EXERCISE OBJECTIVE: Below are records with pictures in them. Output exactly the lines from the one with "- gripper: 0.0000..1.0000" through the one with "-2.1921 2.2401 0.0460", both included, and leave every picture out; give only those lines.

Excerpts from a dataset
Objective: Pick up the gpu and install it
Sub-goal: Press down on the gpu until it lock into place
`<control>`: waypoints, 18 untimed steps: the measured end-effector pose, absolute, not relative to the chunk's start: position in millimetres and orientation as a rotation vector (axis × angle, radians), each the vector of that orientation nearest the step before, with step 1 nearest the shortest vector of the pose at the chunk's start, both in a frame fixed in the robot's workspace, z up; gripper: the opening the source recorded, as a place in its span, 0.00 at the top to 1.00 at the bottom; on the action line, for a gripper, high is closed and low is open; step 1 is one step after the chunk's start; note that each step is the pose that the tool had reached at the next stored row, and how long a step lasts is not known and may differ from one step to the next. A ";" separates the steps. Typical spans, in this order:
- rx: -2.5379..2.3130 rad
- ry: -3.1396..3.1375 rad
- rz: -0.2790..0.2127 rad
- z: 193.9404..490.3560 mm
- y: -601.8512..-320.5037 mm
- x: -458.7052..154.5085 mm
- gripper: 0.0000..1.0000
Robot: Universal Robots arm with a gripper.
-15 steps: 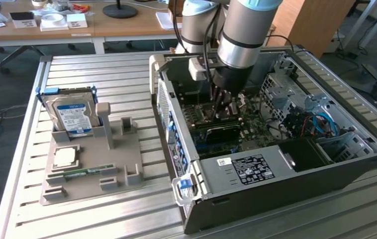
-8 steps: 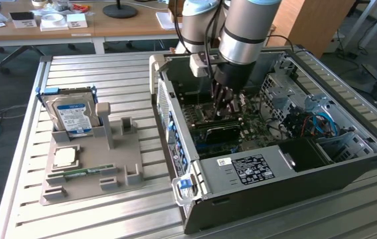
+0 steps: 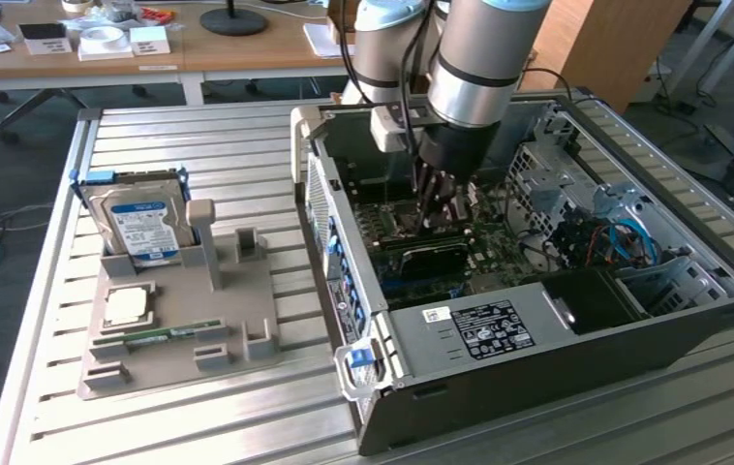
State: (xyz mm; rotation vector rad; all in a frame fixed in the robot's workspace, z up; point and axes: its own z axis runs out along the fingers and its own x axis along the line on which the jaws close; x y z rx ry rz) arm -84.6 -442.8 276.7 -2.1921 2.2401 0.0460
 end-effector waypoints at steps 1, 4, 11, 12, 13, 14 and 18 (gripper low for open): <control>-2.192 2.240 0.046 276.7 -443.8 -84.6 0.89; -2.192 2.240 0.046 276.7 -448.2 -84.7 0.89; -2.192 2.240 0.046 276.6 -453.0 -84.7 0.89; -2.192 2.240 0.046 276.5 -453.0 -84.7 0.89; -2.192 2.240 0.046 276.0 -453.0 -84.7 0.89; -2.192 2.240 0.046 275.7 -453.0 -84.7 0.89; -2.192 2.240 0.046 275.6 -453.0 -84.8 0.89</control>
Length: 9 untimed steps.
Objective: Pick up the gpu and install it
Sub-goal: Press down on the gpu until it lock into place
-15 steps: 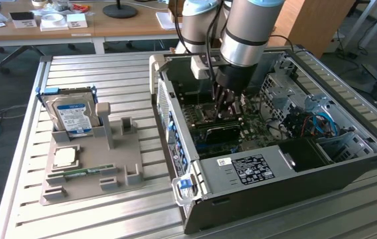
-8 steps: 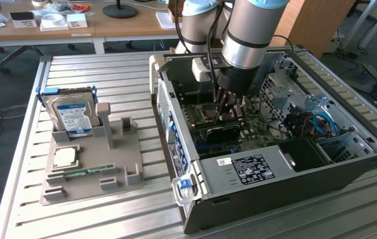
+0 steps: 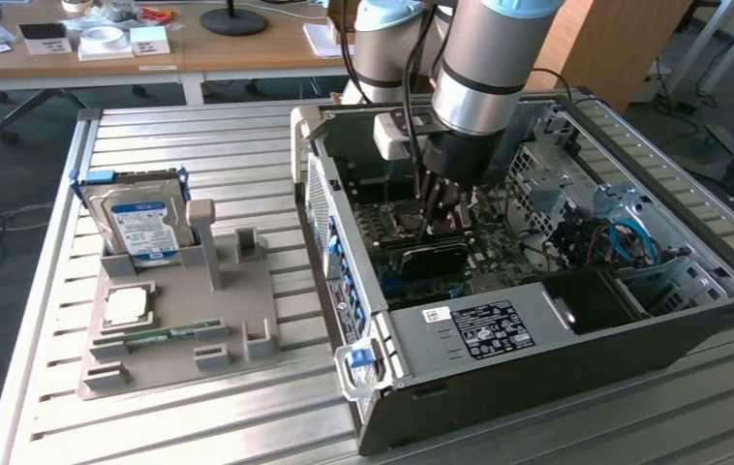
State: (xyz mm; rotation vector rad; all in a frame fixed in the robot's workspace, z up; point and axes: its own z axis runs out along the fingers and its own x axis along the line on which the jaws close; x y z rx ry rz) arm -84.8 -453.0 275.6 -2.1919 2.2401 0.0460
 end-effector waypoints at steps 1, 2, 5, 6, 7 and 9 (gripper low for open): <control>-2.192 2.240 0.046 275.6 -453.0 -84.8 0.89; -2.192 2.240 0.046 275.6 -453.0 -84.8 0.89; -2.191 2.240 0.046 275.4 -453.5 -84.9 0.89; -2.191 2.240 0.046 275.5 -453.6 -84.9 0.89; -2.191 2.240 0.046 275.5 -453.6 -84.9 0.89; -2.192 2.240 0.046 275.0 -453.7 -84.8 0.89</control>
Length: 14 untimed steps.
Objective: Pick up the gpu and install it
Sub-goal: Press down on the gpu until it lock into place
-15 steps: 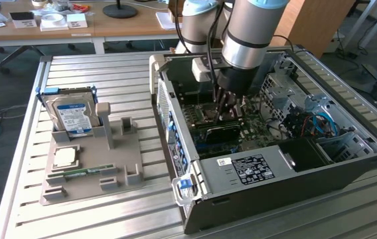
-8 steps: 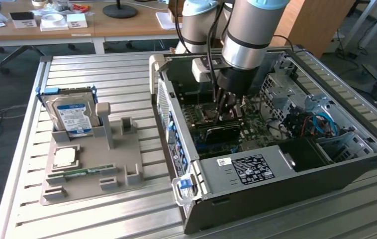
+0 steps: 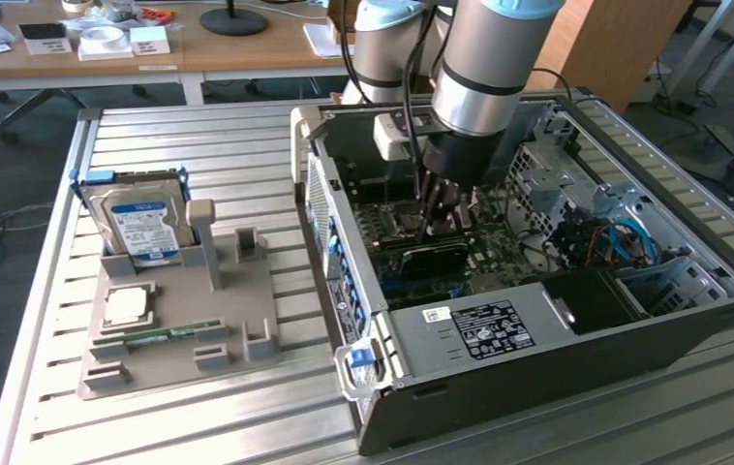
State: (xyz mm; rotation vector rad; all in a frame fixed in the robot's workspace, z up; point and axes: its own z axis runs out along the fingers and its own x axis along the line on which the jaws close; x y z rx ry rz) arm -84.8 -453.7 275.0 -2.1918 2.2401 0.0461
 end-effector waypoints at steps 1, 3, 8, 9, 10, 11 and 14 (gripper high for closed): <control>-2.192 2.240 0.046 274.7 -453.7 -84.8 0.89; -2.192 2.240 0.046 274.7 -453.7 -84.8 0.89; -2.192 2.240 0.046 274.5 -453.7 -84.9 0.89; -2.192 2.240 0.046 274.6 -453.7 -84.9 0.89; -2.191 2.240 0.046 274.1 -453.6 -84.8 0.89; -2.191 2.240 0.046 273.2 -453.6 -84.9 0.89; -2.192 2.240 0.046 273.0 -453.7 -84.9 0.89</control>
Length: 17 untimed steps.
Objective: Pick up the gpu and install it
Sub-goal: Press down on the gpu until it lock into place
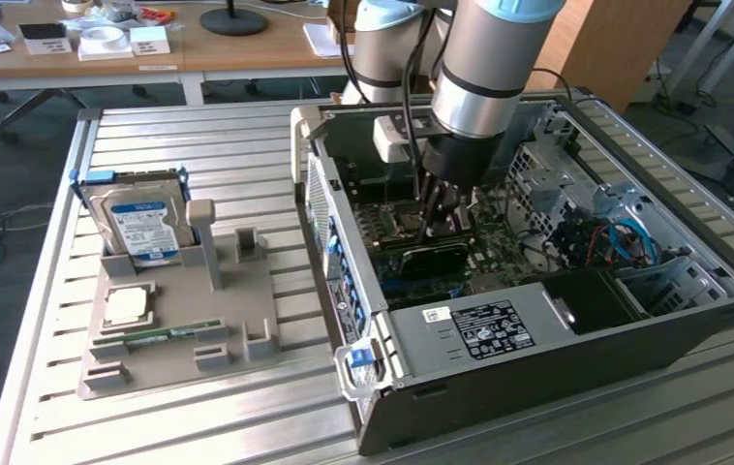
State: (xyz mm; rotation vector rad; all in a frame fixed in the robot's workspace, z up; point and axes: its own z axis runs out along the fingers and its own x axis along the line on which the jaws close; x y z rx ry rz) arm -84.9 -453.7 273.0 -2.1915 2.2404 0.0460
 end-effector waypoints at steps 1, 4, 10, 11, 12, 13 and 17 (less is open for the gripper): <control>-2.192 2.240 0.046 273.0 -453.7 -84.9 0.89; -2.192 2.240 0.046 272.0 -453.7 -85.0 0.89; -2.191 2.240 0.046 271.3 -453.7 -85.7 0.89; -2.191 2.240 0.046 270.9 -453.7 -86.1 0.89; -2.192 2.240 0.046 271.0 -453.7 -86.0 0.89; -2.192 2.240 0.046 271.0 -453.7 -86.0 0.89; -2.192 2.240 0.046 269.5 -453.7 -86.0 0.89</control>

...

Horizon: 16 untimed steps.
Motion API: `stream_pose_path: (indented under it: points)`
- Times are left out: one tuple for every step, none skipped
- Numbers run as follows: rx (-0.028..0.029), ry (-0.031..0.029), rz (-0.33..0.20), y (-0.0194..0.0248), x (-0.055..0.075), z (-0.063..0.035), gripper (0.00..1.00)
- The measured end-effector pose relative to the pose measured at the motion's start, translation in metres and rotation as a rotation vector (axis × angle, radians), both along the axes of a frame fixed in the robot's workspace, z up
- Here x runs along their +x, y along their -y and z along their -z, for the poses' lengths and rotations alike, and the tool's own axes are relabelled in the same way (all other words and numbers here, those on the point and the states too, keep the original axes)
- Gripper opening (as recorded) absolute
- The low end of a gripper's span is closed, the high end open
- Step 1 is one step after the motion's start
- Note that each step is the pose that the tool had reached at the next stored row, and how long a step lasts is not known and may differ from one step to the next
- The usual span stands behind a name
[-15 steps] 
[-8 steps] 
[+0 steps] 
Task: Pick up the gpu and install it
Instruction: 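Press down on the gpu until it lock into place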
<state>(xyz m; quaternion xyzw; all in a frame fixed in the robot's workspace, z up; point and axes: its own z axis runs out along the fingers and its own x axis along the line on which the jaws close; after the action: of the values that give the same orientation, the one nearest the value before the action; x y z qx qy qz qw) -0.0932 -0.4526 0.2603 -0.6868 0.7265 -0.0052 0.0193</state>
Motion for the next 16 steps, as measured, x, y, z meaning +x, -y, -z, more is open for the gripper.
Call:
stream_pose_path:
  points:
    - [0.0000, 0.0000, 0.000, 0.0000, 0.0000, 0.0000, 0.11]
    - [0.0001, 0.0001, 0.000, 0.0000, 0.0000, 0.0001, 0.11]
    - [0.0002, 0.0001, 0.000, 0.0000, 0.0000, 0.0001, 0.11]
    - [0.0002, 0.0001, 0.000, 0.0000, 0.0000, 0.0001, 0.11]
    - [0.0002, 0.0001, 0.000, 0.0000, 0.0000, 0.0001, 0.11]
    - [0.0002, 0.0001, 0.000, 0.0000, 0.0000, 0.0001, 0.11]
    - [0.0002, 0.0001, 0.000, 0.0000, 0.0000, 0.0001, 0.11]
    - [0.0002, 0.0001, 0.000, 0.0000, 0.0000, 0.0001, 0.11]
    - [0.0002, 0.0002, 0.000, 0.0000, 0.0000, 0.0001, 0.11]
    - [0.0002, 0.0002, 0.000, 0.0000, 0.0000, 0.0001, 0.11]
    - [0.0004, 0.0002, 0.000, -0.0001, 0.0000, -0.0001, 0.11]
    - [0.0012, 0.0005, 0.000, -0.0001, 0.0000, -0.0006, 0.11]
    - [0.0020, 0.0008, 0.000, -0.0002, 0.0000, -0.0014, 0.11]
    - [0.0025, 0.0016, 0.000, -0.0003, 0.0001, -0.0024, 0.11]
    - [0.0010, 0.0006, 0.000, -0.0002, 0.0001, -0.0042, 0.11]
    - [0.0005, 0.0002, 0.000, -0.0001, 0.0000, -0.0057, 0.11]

SOLUTION:
- gripper: 0.0000..1.0000
Robot: Universal Robots arm with a gripper.
-15 steps: 
-8 steps: 
+0 steps: 
State: (xyz mm; rotation vector rad; all in a frame fixed in the robot's workspace, z up; point and axes: its own z axis runs out along the fingers and its own x axis along the line on which the jaws close; x y z rx ry rz) arm -84.6 -442.8 276.7 -2.1921 2.2401 0.0460

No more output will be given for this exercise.